§ ACTION ITEM: Return the data in full, exactly as it was written.

§ GIVEN INFORMATION:
^^^^^^^^^^^^^^^^
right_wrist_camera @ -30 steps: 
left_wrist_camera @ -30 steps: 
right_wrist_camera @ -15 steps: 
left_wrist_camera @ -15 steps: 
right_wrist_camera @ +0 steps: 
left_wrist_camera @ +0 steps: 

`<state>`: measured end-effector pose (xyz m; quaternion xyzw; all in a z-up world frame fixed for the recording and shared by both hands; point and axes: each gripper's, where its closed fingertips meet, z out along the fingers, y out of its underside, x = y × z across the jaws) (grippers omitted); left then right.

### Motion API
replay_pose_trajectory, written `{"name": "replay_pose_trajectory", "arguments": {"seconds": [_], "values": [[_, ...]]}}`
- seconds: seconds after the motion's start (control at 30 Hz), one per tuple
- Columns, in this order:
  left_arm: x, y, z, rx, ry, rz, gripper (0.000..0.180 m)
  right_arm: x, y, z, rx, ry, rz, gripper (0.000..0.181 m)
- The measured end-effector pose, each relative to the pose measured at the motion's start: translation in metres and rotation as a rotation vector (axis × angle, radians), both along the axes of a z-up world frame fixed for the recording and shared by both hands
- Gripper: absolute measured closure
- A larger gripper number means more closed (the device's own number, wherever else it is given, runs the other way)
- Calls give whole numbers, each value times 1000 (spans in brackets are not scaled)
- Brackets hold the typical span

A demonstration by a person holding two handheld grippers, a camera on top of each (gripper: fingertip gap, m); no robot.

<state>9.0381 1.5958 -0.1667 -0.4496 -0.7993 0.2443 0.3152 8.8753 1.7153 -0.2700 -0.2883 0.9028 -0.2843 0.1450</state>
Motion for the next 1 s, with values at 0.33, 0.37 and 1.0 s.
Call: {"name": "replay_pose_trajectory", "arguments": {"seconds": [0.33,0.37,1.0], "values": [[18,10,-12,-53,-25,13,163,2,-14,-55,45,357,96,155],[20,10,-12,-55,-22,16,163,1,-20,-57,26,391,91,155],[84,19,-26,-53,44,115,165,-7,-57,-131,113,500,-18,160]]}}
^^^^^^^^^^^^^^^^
§ TASK OUTPUT:
right_wrist_camera @ -30 steps: 
left_wrist_camera @ -30 steps: 
right_wrist_camera @ -15 steps: 
left_wrist_camera @ -15 steps: 
right_wrist_camera @ +0 steps: 
left_wrist_camera @ +0 steps: 

`<state>`: measured end-effector pose (xyz m; quaternion xyzw; all in a z-up world frame fixed for the recording and shared by both hands; point and axes: each gripper's, where its closed fingertips meet, z out along the fingers, y out of its underside, x = y × z across the jaws) (grippers omitted); left then right.

### Motion API
replay_pose_trajectory, written `{"name": "replay_pose_trajectory", "arguments": {"seconds": [_], "values": [[_, ...]]}}`
- seconds: seconds after the motion's start (control at 30 Hz), one per tuple
- Columns, in this order:
  left_arm: x, y, z, rx, ry, rz, gripper (0.000..0.180 m)
  right_arm: x, y, z, rx, ry, rz, gripper (0.000..0.181 m)
- The measured end-effector pose, each relative to the pose measured at the motion's start: translation in metres and rotation as a rotation vector (axis × angle, radians), both along the axes of a z-up world frame fixed for the recording and shared by both hands
- Gripper: absolute measured closure
- A larger gripper number means more closed (the device's own number, wherever else it is given, runs the other way)
- Calls give whole numbers, each value times 1000 (spans in brackets are not scaled)
- Brackets hold the typical span

A demonstration by a person holding two handheld grippers, a camera on top of each (gripper: fingertip gap, m); no robot.

<state>9.0381 1.5958 -0.1667 -0.4496 -0.7993 0.2443 0.3152 8.8753 1.7153 -0.2700 -0.2883 0.9028 -0.2843 0.1450</state>
Motion for the next 1 s, with values at 0.33, 0.37 and 1.0 s.
Call: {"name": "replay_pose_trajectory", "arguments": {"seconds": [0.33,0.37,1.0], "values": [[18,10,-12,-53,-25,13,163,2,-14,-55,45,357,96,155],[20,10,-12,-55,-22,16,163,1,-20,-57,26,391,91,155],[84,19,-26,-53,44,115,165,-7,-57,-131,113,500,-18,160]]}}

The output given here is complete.